I go somewhere warm and tropical where I can order drinks from where my ass lays. Nothing like being waited on hand and foot to make me feel like jello. Being semi-drunk all week long does help too.
Speaking of the mountains...we are bound for Boone this weekend. Looking forward to some hiking.
Posted by: Di | Oct 4, 2005 7:59:42 PM
I'm quite happy to do solo vacations. I used to do a week of diving at least once or twice a year. I haven't done any long solo vacations lately, since I now get plenty of time to myself travelling for work (weekly flights from RDU to SFO and back give me lots of time to just rest and read and think).
Posted by: AndyHat | Oct 4, 2005 9:30:19 PM
These days when I take a vacation I try to eliminate as much stress from it as possible. Seems like a lot of people take a vacation and a fair ammount of that time is worse than work time. Hassle at airports, bad lodging. There are ways to go 'on retreat' and recharge. Very beneficial. I think it is a good thing for everyone to do it solo now and then also.
Posted by: Jim | Oct 5, 2005 9:34:03 AM
For this upcoming vacation in the mountains, I'm thinking about going without cell phone and internet for the week. To reduce the stress of that change, I imagine I'll need to let people know in advance to plan not to reach me, so I don't worry about people trying to reach me and failing.
Posted by: Phil | Oct 5, 2005 1:48:30 PM
for me, the best solo vacations are far away and fairly active, especially physically active. i did a week horsebackriding in ireland (there was one other person & a guide, but i didn't know either before, and we were together only when we were on horseback, not at night). i did a week alone in ireland at a posh hotel, exploring the region by car during the day, followed by a run and then a massage (or pedicure, etc etc), and then an extravagant four course meal (all dressed up!) with a good book and bottle of wine. king sized bed next to peaceful falling water. six days and nights of that routine was hard to leave behind. i highly recommend solo vacations.
Posted by: e | Oct 6, 2005 2:27:14 PM
How appropriate you post this while I'm on vacation: probably why I have time to post. :) Most vacations, I visit friends, but travel by myself. I'd like to take a couple weeks sometime and just drive; gods know whether that's ever to happen. I've never been overseas on vacation either. And I've rarely had a vacation that was stress-free, although I'd like one.
Posted by: Joseph H. Vilas | Oct 6, 2005 4:02:25 PM
I am a big fan of the solo vacation. As more and more of my friends have joined the ranks of those employed, married and/or with children, it has become increasingly difficult to find folks with whom to travel. And I do like my travel! One of my favorite solo trips ever was a six-week backpacking trip I took to Europe before starting a new job--it was my first major trip by myself, and I reveled in the self-discovery, immersion in all things I love and utter peacefulness of it. I grew lonely from time to time, but was able to chat with other folks in French or English when need be, and the loneliness never lasted very long.
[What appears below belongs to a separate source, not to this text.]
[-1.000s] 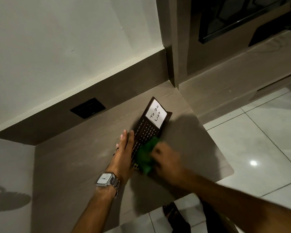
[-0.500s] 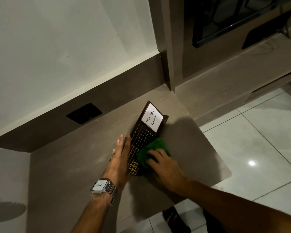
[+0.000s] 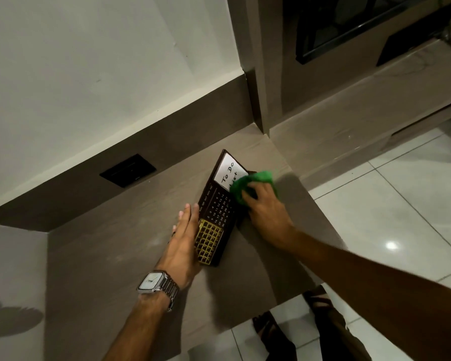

Posted by: Lisa | Oct 8, 2005 5:44:59 PM
I had a guest travel by herself, just to think things over. She found that it gave her time to re-think her future and where she was heading.
She found Hillcrest Guest House, St. John Us Virgin Islands, the perfect place to feel human again.
Posted by: Phyllis Hall | Oct 11, 2005 7:20:23 PM
I live in St. John and would highly recommend it for a solo vacation IF you want to really relax that is. There is not much night life here (a little but not much) but if you feel the call to unwind, St. John is a WONDERFUL place. Beautiful snorkeling, hiking (2/3 of the island is a national park), eclectic people, etc. If I can provide any info that would be of value, please feel free to contact me.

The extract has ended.